Llegó el momento más difícil y el que siempre temí, ese instante en el que ella ya no sabía quién era yo (unos días su madre, unos días su hermana), pero siempre sintió al mirarme que era alguien cercano, o eso creo. Ese momento resquebrajó mi concepción del mundo, hizo temblar mis cimientos mientras esbozaba una sonrisa de falsa tranquilidad para que su frágil suelo siguiera estando en el mismo sitio, al menos en ese momento. Cuando llegó ese olvido, mi madre sólo entendía el lenguaje del cariño, las caricias en las manos y en el pelo eran su único vínculo con mi realidad que para ella ya no existía.
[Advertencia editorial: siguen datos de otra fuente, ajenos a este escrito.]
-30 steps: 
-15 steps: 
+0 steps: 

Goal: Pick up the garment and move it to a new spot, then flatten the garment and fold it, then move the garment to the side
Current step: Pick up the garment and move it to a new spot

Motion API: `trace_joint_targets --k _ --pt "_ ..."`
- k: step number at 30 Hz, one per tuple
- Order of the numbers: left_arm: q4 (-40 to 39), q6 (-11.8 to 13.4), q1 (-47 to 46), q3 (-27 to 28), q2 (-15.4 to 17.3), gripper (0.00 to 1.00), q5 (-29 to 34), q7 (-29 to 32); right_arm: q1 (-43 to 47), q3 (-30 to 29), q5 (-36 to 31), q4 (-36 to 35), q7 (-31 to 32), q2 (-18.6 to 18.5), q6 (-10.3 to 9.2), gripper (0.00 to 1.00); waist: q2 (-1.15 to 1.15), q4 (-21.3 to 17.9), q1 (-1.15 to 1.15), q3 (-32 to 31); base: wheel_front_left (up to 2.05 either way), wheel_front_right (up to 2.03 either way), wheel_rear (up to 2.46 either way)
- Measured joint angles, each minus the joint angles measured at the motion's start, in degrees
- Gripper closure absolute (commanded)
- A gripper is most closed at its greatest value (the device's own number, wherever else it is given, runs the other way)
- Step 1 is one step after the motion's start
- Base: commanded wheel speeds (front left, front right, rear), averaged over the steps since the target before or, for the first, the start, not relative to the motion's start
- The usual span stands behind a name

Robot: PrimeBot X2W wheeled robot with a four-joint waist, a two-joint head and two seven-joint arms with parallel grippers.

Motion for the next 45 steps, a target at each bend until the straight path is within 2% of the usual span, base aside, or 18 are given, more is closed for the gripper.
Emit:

Yo quería que siguiera conmigo, aunque la Emilia anterior a la enfermedad hubiera pedido a gritos no pasar por eso, yo quería seguir así eternamente, comunicándome con ella a través del afecto, pero empezó a dejarse vencer por la enfermedad y todas las fases que le quedaban se fueron sucediendo sin que yo pudiera detenerlas.
Hoy, Día Mundial del Alzhéimer, hace 6 meses que se marchó después de una vida intensa, admirable e interesante, con tristezas y alegrías, pero con un final horrible e inmerecido. En su nombre, Emilia, y en el de todos los pacientes de alzhéimer y sus cuidadores, mi homenaje a quienes trabajan con estos pacientes y a los investigadores que seguro conseguirán en poco tiempo más tratamientos para frenar su incidencia, luchando contra el reloj, ese reloj que se para cuando el alzhéimer llega. Y desde que ella no está, me sigo preguntando cada día, ¿qué hago yo ahora?